Eufrosina está sentada cómodamente, tiene una apariencia entre estúpida y misteriosa, y no parece muy avergonzada a pesar de la regañina de la que está siendo objeto.

– ¿Y qué me decís del sexo oral? -pregunta. Mira de forma pícara una por una a sus amigas, y por último a Penélope.

– ¿Anal? -Valentina se toca la nariz, despistada.

– No, oral, oral, oral. Sexo oral.

– ¿Sexo oral? ¡Válgame el cielo! -Aglae arruga el ceño y sus pupilas se contraen felinamente-. Para el bestia de tu marido seguro que sexo oral quiere decir hablar un poco del tema antes de entrar al ajo. Algo así como: «¿Eufrosina, qué te parece si te la meto?». Para Eugenio eso es sexo oral, ni más ni menos.

– Bueno, pero…

– Para eso no necesitabas hacer papiroflexia con tus labios mayores y menores -asiente Talía.

– Lleváis razón -dice Valentina-. Estoy absolutamente de acuerdo.

– Cristo bendito… -Penélope vuelve a dar un trago. Ya casi ha terminado su copa. Podría beberse otra. O dos.

– Pero… y si una tiene una aventura, y si una encuentra a alguien que quiera practicar con una el sexo oral de verdad.

– Yo detesto francamente el sexo oral. De verdad.

– ¿Por qué?

– Bueno, no todo. Puedo soportar que un hombre me haga un cunnilingus, pero después de nuestra maldita revolución sexual… ah, ya no. Ah, no. Ni hablar. Ya tuve bastante en su día. -Aglae mueve la cabeza a un lado y a otro-. Nunca me gustó ser una chupapollas. Odio las felaciones con toda mi alma. En realidad, siempre las he odiado, incluso entonces, cuando era revolucionario hacerlas y todas nos sentíamos obligadas a decir lo mucho que nos gustaba. Las odio.

– ¿Y eso?

– Figúrate. Sólo ver un pelo en el plato de la sopa ya me pone histérica.

– En fin, pero, insisto… -dice Eufrosina.

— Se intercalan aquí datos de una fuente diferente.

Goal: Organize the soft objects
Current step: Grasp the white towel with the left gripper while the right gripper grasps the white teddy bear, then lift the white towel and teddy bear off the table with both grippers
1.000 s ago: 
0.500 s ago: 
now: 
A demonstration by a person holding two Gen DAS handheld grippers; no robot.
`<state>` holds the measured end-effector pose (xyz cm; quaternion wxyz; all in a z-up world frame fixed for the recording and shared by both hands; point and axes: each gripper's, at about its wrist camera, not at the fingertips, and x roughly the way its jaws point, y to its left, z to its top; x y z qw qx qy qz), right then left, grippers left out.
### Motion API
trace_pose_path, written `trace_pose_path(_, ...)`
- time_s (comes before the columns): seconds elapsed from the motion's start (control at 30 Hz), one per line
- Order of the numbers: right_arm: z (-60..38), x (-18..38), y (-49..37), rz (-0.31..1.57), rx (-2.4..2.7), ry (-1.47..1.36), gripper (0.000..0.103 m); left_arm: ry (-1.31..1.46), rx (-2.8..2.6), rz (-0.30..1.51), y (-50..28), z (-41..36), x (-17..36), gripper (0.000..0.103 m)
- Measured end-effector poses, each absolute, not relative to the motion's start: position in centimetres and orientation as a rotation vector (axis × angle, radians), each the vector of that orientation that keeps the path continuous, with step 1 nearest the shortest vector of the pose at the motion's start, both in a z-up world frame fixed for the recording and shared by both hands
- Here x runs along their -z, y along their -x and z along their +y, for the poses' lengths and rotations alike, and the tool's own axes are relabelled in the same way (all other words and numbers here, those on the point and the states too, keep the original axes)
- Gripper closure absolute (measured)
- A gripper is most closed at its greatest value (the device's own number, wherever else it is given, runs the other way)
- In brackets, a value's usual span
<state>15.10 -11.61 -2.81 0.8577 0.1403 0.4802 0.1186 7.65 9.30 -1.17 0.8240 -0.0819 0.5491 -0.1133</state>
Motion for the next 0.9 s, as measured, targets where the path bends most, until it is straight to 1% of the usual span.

– ¿En qué insistes, en tratar a tu coño como si fuera el bajo de tu falda, doblándolo y desdoblándolo cada dos por tres? Para ya, Eufrosina, detente. Deja de cometer actos terroristas contra tu cuerpo. Porque, de hecho, no creo que los resultados merezcan la pena. -Talía se inspecciona las uñas mientras habla pausadamente-. Eres un mal ejemplo para el género femenino. Las mujeres estamos obligadas a ser lo contrario que tú eres.

– Pero no, bueno, esto… Quiero decir…

– Eufrosina, ¿cuándo aprenderás?

– Quiero decir que, aunque no se vea, lo que tenemos debajo de las bragas es importante.

– En tu caso, cada vez menos.

– No sé… -Eufrosina da un resoplido, canturrea-, a mí me gusta cómo me ha quedado. Y, cuando lo tenga un poco menos grueso…

– Pero, pero, pero… -Aglae se pone de pie. Se levanta la falda.

Lleva unas bragas altas, de encaje rosa, caras y de buena calidad, pero de línea anticuada. Está tan delgada que parece que no tuviera caderas, como si también a ella alguien se las hubiera recortado. Penélope piensa en una muñeca sin piernas, que sólo tiene tronco. Un tronco alargado, de plástico, enfundado en unas horribles bragas de encaje rosa y de línea anticuada.

¿Y qué hace ahora? ¿De verdad está bajándose las bragas? La falda se le escurre sobre las rodillas y, por un instante, Penélope no puede ver nada más. Pero la mujer decide que la falda es un estorbo, así que se desabrocha la cremallera y se la saca por los pies, la pisotea un poco y luego le da un puntapié para ponerla a un lado. Libre ya de ella, todas pueden ver cómo ahora se desembaraza de las bragas, que salen despedidas y llegan cerca de la enorme mesa de cristal del salón. Están arrugadas con descuido cerca de la pata de la mesa, poco estéticas y acusadoras, parecen decirle a Aglae: «Todavía no puedo creer que me hayas dado la patada de esta manera, que me hayas echado fuera de ti sin contar conmigo, y sin que esté sucia todavía». Todas pueden verle a Aglae el monte de Venus inesperadamente tupido, en forma de triángulo isósceles invertido, en el que predomina el color negro, aunque veteado de brochazos plateados que van siendo más importantes, y clareando el pubis, a medida que la mirada se escurre hacia abajo, al vértice del triángulo.